→ **DATASET RECORDS**:
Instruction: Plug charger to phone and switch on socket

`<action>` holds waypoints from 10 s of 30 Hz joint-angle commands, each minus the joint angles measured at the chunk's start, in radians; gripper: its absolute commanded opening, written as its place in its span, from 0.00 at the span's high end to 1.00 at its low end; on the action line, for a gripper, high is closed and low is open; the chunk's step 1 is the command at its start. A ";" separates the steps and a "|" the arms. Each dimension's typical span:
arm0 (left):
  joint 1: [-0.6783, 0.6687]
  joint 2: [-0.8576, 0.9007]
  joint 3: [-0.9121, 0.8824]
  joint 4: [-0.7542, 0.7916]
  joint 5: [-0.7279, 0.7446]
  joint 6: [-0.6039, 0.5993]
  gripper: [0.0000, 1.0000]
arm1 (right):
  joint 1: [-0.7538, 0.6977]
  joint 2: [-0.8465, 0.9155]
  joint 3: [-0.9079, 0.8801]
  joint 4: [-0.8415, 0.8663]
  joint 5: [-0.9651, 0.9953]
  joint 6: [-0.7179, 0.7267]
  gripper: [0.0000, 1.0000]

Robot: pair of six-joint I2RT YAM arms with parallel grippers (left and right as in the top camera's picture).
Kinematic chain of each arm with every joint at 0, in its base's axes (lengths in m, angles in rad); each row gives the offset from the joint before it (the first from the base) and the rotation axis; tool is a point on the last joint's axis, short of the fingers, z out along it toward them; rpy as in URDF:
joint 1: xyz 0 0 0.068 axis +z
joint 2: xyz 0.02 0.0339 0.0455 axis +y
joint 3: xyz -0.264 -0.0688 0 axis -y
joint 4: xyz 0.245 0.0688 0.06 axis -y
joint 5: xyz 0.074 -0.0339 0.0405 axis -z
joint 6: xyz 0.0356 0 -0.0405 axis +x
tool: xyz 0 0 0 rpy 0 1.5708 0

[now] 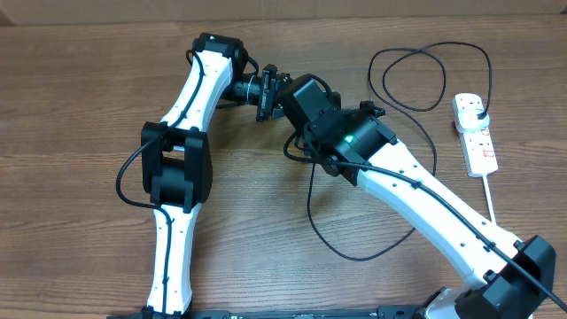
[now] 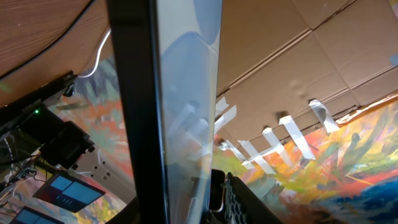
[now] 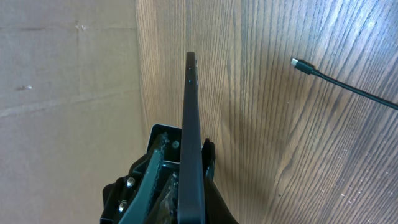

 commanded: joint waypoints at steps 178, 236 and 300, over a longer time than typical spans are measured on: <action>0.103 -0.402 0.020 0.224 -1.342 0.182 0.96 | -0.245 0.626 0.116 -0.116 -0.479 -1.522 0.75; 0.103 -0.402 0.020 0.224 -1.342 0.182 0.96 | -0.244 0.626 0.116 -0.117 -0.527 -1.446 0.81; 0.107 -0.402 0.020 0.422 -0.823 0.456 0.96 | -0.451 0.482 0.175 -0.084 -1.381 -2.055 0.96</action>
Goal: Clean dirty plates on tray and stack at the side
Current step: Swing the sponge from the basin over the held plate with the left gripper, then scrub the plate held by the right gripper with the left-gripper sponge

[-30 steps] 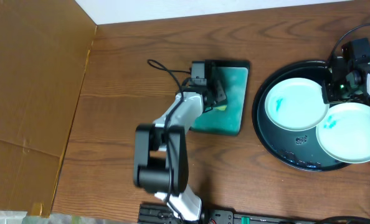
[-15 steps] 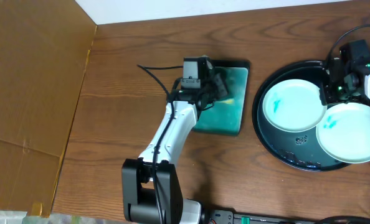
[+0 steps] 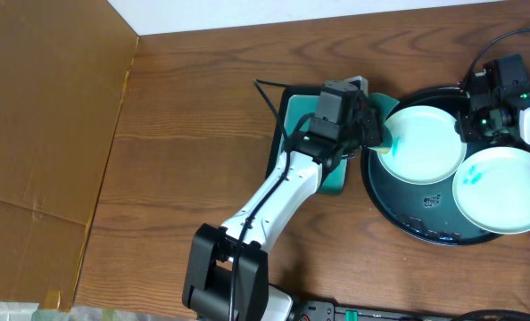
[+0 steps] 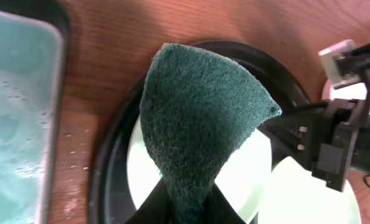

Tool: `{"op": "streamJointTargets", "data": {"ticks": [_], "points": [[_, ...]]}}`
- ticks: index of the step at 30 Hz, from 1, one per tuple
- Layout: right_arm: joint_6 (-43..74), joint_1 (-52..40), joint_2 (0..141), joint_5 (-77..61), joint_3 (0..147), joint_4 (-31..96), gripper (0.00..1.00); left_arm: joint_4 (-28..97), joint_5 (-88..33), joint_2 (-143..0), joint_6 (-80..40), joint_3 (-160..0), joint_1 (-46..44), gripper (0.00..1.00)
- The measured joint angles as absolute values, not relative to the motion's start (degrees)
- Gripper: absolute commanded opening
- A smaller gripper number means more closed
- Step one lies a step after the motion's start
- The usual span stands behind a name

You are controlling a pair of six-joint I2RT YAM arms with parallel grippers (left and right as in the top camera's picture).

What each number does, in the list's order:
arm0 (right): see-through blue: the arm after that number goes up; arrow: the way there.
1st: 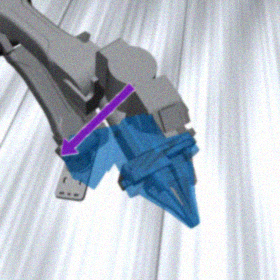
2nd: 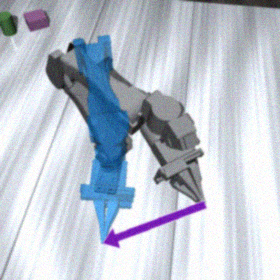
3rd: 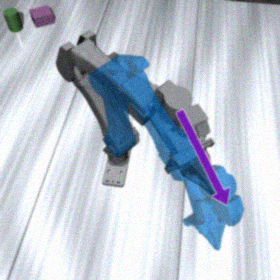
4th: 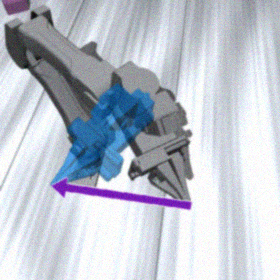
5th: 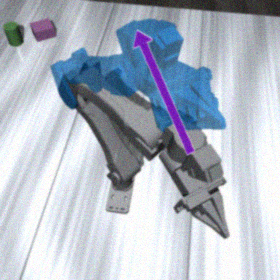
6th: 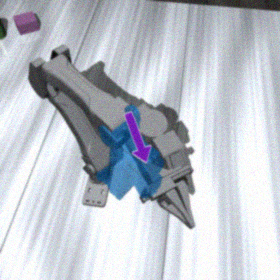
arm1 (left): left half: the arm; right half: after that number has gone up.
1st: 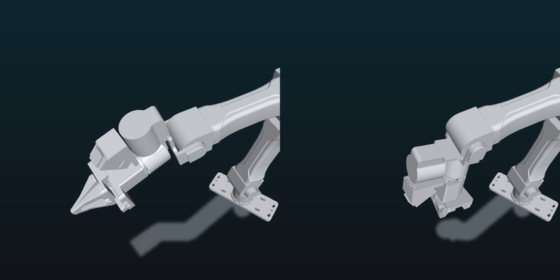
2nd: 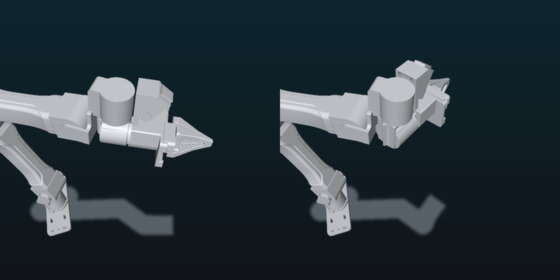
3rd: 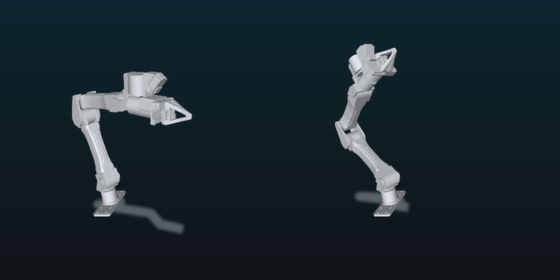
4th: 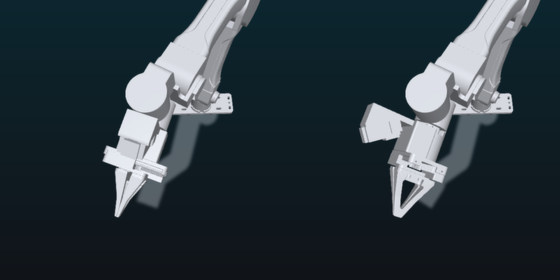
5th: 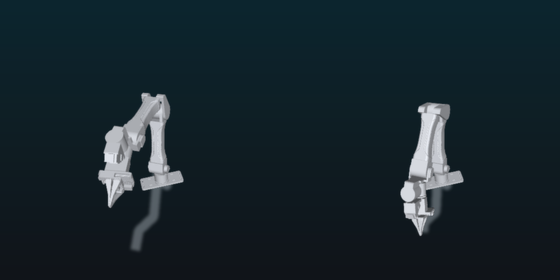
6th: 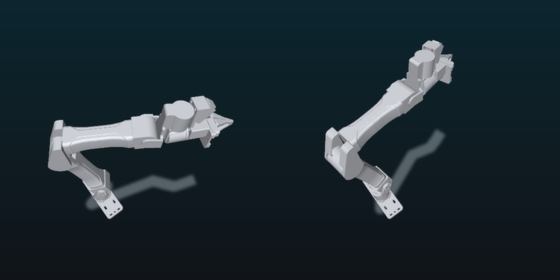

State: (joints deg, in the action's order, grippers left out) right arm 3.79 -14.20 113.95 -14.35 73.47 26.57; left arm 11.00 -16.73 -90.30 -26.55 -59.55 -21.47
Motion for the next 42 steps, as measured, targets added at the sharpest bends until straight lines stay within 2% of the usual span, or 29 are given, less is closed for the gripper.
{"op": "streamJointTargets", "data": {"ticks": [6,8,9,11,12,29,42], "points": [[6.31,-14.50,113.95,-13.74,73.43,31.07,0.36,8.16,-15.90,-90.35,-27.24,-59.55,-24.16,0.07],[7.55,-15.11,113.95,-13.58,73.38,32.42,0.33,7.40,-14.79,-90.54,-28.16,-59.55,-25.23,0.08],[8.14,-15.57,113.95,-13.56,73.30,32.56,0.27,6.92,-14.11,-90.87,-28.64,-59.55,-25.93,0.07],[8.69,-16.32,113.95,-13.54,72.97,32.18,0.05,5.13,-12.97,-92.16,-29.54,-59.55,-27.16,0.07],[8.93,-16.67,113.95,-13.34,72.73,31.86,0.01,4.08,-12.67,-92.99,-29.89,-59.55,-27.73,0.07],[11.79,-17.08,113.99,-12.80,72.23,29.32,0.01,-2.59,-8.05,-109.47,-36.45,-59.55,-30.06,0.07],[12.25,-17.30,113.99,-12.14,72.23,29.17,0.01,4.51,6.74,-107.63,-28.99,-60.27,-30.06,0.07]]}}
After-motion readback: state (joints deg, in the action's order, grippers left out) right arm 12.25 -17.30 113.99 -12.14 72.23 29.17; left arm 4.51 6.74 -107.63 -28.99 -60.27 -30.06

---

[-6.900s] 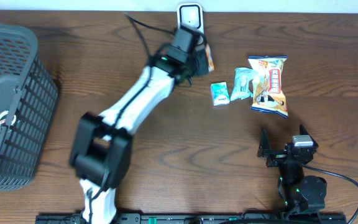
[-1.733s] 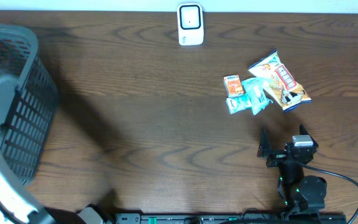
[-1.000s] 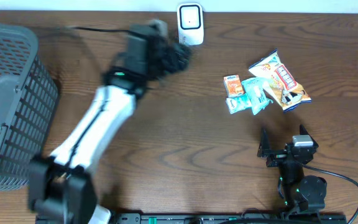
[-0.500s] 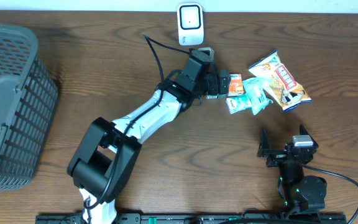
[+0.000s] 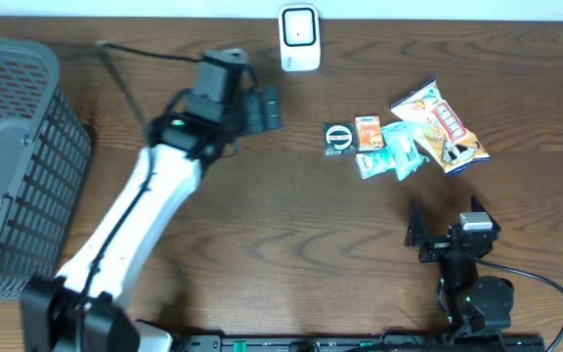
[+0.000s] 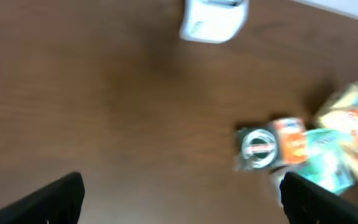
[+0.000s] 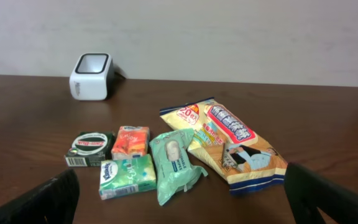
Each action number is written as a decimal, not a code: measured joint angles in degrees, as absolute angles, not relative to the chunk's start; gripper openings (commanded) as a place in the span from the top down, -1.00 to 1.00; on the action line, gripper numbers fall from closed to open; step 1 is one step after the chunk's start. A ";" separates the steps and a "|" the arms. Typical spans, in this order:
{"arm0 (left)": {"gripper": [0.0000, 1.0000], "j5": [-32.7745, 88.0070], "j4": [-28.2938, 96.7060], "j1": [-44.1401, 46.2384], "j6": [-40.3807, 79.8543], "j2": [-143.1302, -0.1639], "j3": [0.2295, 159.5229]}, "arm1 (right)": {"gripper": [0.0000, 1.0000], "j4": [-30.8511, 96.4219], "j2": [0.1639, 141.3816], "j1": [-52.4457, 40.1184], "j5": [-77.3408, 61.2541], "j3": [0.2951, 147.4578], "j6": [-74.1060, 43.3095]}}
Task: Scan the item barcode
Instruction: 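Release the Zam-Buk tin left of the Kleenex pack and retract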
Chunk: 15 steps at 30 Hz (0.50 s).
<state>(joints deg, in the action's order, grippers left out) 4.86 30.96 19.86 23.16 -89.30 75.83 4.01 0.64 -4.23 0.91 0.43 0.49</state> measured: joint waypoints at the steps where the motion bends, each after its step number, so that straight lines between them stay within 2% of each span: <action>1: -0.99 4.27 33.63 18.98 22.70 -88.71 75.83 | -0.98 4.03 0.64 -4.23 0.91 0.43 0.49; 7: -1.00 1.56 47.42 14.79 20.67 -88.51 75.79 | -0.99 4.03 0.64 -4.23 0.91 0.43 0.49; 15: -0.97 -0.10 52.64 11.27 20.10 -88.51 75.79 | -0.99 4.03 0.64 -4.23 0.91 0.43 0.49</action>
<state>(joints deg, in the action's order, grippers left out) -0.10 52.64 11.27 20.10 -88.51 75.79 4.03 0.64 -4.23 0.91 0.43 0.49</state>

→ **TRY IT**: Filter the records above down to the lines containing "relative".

→ **WRITTEN SOLUTION**:
- The measured joint angles as absolute values, not relative to the motion's start (degrees)
Each action number is written as a decimal, not a code: measured joint angles in degrees, as absolute angles, not relative to the chunk's start; gripper openings (commanded) as a place in the span from the top down, -1.00 to 1.00; on the action line, gripper numbers fall from closed to open; step 1 is one step after the chunk's start. A ";" separates the steps and a "|" the arms. Typical spans, in this order:

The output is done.